From his 47th-floor corner office at the law firm Bennett Jones, Lougheed has a commanding view of what matters in Alberta's business world. Up there, it's hard at first to share his anxiety. The man himself is relaxed in shirt sleeves, laughing and smiling, even when he is remarking on the number of people in Calgary who are distinctly unhappy about the things he is saying. With that, he gestures toward the array of gleaming office towers on 4th and 5th Avenues, which house just about every oil company you have ever heard of, and then some.
But then it is as though the man who once ruled it all with such confidence is suddenly reminded that neither he nor anyone else can control a provincial economy overheated by the full-bore development of the oil sands. "Would somebody please outline to me the advantages of our doing it this way?" he asks. "For me, an Albertan? What are they? Can you give me a couple of them? What do I as an Albertan gain by this mad rush up there?"

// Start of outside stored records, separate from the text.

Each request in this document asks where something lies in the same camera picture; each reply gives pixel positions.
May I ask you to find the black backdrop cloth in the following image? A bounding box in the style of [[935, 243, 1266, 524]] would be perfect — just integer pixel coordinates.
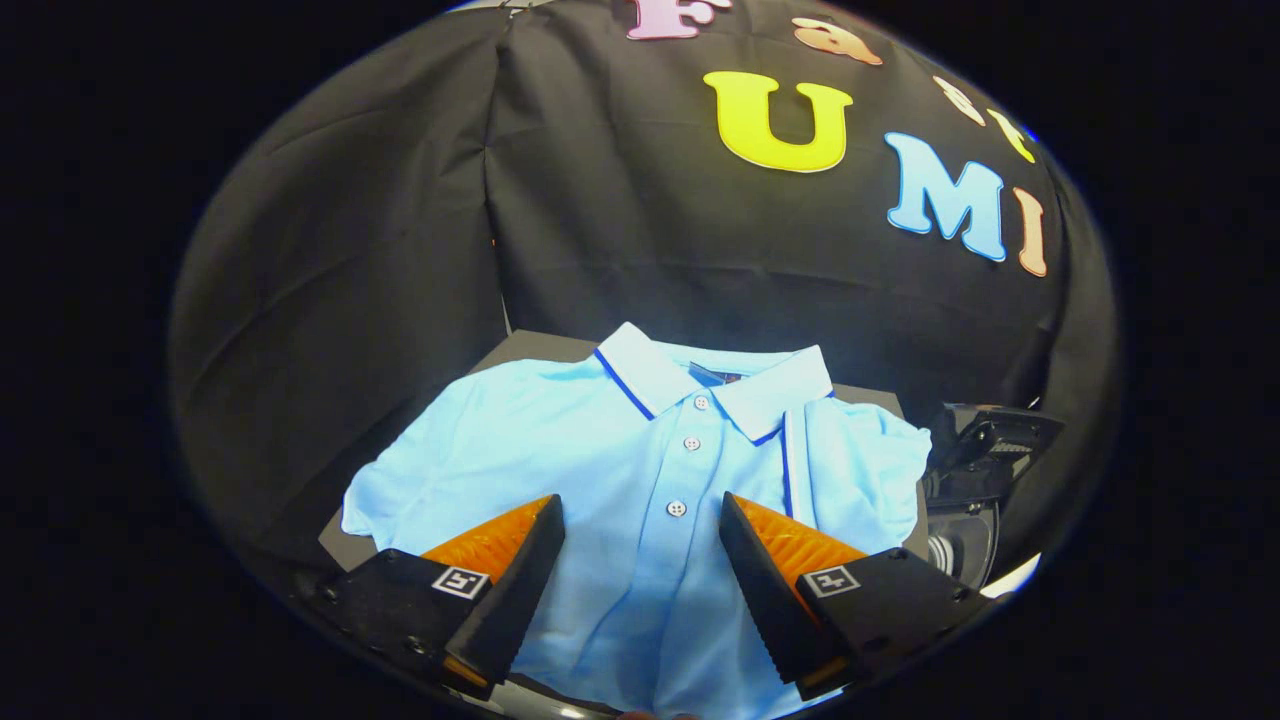
[[168, 0, 1121, 591]]

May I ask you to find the dark grey cabinet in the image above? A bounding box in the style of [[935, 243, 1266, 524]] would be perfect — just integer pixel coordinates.
[[317, 329, 933, 573]]

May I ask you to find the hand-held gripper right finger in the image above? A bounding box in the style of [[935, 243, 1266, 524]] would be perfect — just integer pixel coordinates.
[[718, 491, 993, 703]]

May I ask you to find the white flat sheet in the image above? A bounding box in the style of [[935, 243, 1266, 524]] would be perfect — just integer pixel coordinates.
[[980, 553, 1042, 599]]

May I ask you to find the light blue polo shirt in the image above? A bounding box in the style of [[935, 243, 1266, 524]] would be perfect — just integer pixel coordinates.
[[340, 321, 934, 720]]

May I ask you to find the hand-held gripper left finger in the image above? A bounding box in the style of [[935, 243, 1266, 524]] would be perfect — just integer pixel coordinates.
[[308, 493, 567, 701]]

The first evidence that Lougheed was emerging from political hibernation came at a barbecue he attended at the Calgary home of the United States consul general in the summer of 2005. It was an impressive gathering. The U.S. ambassador, David Wilkins, had flown in from Ottawa, as had then-finance minister Ralph Goodale. The guest of honour was John Snow, the U.S. Secretary of the Treasury.
Snow had arrived in Canada to discuss the oil sands. Alberta was already shipping more than a million barrels of crude oil to the United States every day; Washington, anxious about energy security, wanted more. Lougheed was invited because of his stature in both business and politics--and because of his friendship with the United States. He was, after all, one of the instigators of Canada-U.S. free trade.
Snow and Lougheed got to chatting during the evening. For Snow, it was a shock when the former premier said Canada should consider exporting its oil to China, India or other Asian markets. Why not, Lougheed asked: It's Alberta's oil.
Snow was visibly surprised and upset. He protested that the terms of the North American Free Trade Agreement forbid sales of surplus oil to China, that Canada is obliged to sell to the U.S. Lougheed interjected: Having been on the Canadian team that negotiated NAFTA, he knew for a fact that Snow was wrong.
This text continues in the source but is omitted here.